We should also consider adversarial transactions which attempt to select small subsets of compute nodes. Vulnerabilities include probing subsets of nodes for data and selecting malicious compute nodes for contract execution.

Here's some related work on how ad targeting (i.e. scheduling) has been used to attack facebook users.

bennetyee commented 5 years ago

That's a separate issue related to the security of how we select committees, whether compute node identities are leaked (assuming honest/malicious rather than rational/altruistic/malicoius, so compute nodes do not just go and advertise they are part of a committee); etc. For the committee selection aspect, this has more to do with https://github.com/oasislabs/rfcs/tree/master/text/discrepancy-detection since that analyzes how large committees has to be. Though I think the related work is a privacy issue rather than an issue with the integrity of the computation, and maybe it's more related to needing differential privacy and SGX-based compute nodes?

The intention of this issue is trying to understand / address DOS opportunities wrt the horizontal scaling scheduling algorithm. The assumption is that a number of committees has already been selected, and the scheduling algorithm is assigning batches of transactions to the committees. All committees and their members has to be "good enough" from the point of view of security requirements of the transactions, i.e., the committee sizes has to be large enough so that the contract-specific requirements for minimum committee size, the at-risk stake that members will lose if discrepancy is detected, etc, are satisfied.

nhynes commented 5 years ago

the related work is a privacy issue rather than an issue with the integrity of the computation

It's more of an illustrative example of the bad things that can happen if attackers are allowed to choose sufficiently small or descriptive execution committees. Integrity could very well be compromised in either the TEE or non-TEE case if one selects a committee that will blindly accept an invalid root hash or or one containing a breached TEE.

bennetyee commented 5 years ago

Agreed. The d-d RFC talks about how to figure out the appropriate committee size given the level of risks that the contract author (and expected users) is willing to tolerate. We are assuming the diff mechanism to include the starting root hash, so at every "memory barrier" between schedules we have decided on which committee's execution results can/should be accepted. Not all will, since data dependencies and serializing other transactions ahead will change the read-/write-sets.

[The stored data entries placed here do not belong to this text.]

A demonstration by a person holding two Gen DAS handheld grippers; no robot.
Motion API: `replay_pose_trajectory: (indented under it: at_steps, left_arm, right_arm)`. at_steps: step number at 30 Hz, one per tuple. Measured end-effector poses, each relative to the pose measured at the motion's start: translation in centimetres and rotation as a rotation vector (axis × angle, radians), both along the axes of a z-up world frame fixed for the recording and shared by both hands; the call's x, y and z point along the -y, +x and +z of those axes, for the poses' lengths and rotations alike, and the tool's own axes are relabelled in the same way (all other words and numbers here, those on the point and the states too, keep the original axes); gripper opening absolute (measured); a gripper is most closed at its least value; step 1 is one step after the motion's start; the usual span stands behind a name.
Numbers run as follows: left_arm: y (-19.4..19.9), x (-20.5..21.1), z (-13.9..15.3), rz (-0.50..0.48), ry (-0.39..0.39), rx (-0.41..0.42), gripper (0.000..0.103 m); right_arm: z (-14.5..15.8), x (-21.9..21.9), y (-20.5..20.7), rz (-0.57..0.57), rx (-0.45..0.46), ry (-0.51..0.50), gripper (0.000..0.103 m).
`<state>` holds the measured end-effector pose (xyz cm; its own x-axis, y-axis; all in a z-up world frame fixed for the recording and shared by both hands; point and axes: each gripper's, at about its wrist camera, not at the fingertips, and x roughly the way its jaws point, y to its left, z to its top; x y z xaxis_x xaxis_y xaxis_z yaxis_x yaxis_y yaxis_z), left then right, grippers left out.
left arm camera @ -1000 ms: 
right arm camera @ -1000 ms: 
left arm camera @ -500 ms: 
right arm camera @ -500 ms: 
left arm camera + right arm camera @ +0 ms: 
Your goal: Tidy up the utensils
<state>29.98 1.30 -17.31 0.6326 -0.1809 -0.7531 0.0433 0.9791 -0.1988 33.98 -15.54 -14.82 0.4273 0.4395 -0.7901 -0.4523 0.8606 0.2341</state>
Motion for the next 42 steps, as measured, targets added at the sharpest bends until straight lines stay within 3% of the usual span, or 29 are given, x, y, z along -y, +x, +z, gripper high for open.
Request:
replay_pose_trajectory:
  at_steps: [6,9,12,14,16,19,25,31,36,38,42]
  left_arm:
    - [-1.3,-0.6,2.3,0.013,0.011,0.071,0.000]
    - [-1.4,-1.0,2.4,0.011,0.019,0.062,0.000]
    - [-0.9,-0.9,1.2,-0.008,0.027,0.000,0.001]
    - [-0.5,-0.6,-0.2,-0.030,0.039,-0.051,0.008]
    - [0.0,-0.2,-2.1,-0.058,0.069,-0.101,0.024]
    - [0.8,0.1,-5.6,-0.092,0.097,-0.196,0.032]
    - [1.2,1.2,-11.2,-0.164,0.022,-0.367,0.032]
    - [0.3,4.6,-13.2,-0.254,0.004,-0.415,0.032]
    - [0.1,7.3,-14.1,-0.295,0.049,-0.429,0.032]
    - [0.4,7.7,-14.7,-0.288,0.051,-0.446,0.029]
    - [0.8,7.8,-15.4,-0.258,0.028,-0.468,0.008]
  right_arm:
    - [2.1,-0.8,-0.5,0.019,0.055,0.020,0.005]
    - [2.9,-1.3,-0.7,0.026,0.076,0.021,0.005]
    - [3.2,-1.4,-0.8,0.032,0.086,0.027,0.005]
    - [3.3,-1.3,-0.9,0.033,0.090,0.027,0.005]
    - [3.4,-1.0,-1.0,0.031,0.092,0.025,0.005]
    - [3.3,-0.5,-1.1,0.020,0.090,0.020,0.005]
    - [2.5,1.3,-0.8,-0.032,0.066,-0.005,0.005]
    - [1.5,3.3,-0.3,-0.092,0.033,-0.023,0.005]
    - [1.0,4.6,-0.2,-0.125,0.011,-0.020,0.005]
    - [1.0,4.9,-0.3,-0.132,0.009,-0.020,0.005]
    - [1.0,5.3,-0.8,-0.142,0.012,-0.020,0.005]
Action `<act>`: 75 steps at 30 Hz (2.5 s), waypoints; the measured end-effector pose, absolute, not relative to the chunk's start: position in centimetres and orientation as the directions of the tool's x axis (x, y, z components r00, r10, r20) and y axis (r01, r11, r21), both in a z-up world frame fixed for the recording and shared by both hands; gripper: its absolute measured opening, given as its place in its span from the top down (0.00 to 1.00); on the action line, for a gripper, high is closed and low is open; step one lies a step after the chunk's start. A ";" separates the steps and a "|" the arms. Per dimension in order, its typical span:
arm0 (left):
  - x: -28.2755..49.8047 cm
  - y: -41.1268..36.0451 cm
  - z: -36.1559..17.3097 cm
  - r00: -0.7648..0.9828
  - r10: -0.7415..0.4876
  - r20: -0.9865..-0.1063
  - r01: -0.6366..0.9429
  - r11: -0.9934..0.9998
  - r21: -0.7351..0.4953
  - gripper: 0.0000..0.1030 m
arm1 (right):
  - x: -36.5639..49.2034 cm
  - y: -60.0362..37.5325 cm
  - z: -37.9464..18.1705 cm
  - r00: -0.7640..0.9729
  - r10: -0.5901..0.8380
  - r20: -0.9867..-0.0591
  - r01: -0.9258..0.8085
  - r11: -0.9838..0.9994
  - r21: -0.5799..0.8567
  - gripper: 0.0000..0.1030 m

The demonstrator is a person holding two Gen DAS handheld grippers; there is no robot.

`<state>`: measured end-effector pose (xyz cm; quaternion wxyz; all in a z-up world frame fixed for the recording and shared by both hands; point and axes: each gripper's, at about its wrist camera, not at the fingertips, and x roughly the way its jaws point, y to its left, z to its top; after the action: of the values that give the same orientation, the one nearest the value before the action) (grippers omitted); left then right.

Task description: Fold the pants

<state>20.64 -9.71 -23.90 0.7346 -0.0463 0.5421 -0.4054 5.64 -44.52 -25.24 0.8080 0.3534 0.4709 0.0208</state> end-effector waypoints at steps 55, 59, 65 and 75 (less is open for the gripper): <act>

bennetyee commented 5 years ago

Based on running the simulator with small batches (max subgraph size), zipf alpha=1.0, with adversary injecting about 1% of all total transactions (sometimes in bursts), it looks like the effect on overall throughput is not too different from just having a distribution more skewed away from uniform. The simulator currently assumes the transaction is not data-dependent (or that we punish data dependencies), so does not include having transaction batches revert at the root hash committee (where diff merging and conflict detection takes place) and possibly re-submitted for scheduling. The simulation parameters and resultant data should be gathered in tabular form to show the trends, etc, which is to-be-done (soon?).

The high-level bit is that other than disincentivizing creating transactions with data dependency and/or lots of conflicts, the greedy subgraphs scheduler probably does not need to be tweaked much.